• **Dataset content**
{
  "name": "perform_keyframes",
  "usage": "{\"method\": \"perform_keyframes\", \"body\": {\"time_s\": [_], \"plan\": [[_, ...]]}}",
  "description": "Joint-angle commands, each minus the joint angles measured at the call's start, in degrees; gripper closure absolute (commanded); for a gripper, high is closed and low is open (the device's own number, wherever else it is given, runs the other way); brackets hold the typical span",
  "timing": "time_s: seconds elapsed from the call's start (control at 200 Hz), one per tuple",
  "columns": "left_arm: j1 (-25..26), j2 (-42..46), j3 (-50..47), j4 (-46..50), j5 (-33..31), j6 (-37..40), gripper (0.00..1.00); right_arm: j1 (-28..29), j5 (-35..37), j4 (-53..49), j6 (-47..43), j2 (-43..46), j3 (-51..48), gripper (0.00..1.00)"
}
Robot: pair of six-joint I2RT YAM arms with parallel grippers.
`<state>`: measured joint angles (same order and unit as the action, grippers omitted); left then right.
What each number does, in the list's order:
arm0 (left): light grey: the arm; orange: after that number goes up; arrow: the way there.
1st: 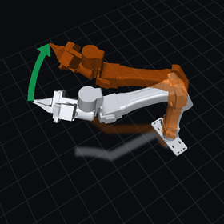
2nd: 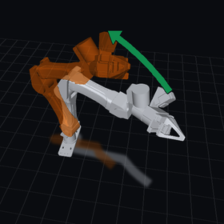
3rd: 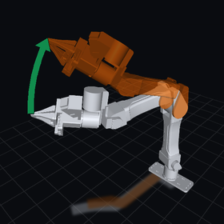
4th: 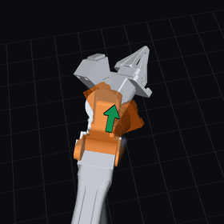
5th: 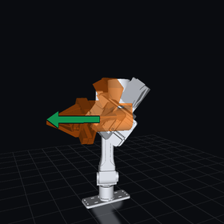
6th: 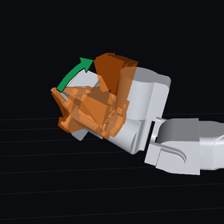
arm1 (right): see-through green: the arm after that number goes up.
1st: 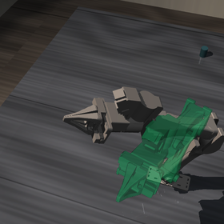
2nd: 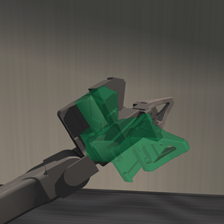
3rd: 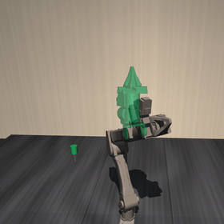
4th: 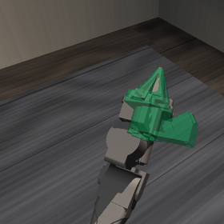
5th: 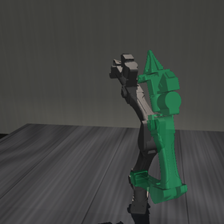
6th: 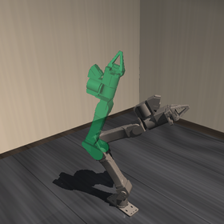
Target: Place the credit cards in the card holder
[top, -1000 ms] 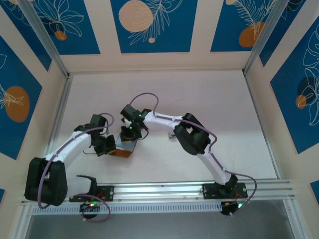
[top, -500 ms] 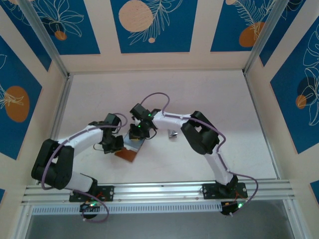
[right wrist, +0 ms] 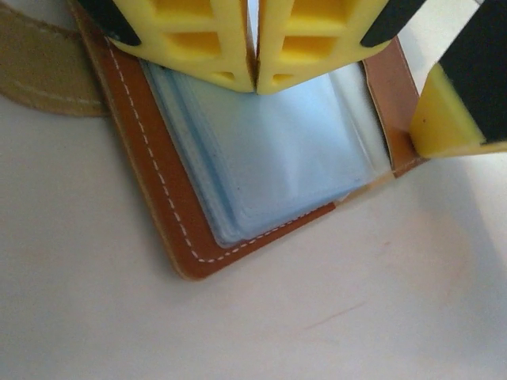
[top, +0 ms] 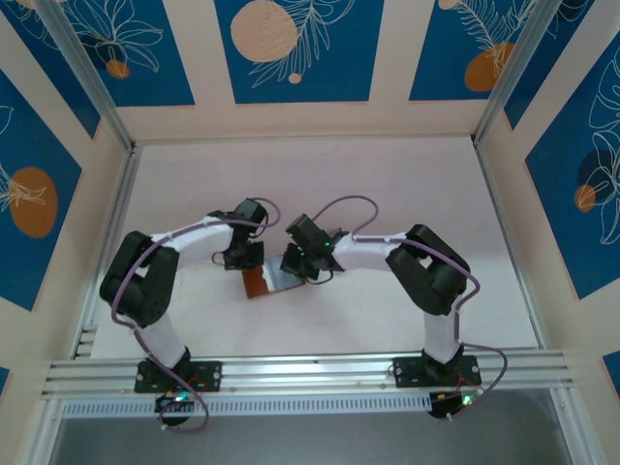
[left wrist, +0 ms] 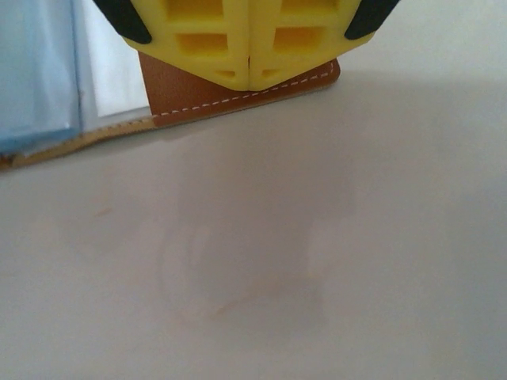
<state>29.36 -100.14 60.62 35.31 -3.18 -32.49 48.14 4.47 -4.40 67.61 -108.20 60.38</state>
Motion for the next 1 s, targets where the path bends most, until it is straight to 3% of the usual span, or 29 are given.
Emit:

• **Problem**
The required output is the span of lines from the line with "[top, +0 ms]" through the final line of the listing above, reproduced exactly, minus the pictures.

• **Answer for this exercise**
[top, +0 ms] 
[left wrist, +0 ms] 
<state>29.36 -100.14 60.62 35.31 -3.18 -32.49 48.14 4.47 -4.40 67.61 -108.20 60.38</state>
Motion for the next 1 s, targets where the path bends most, until it is straight to 3% of the usual span, or 29 are given.
Emit:

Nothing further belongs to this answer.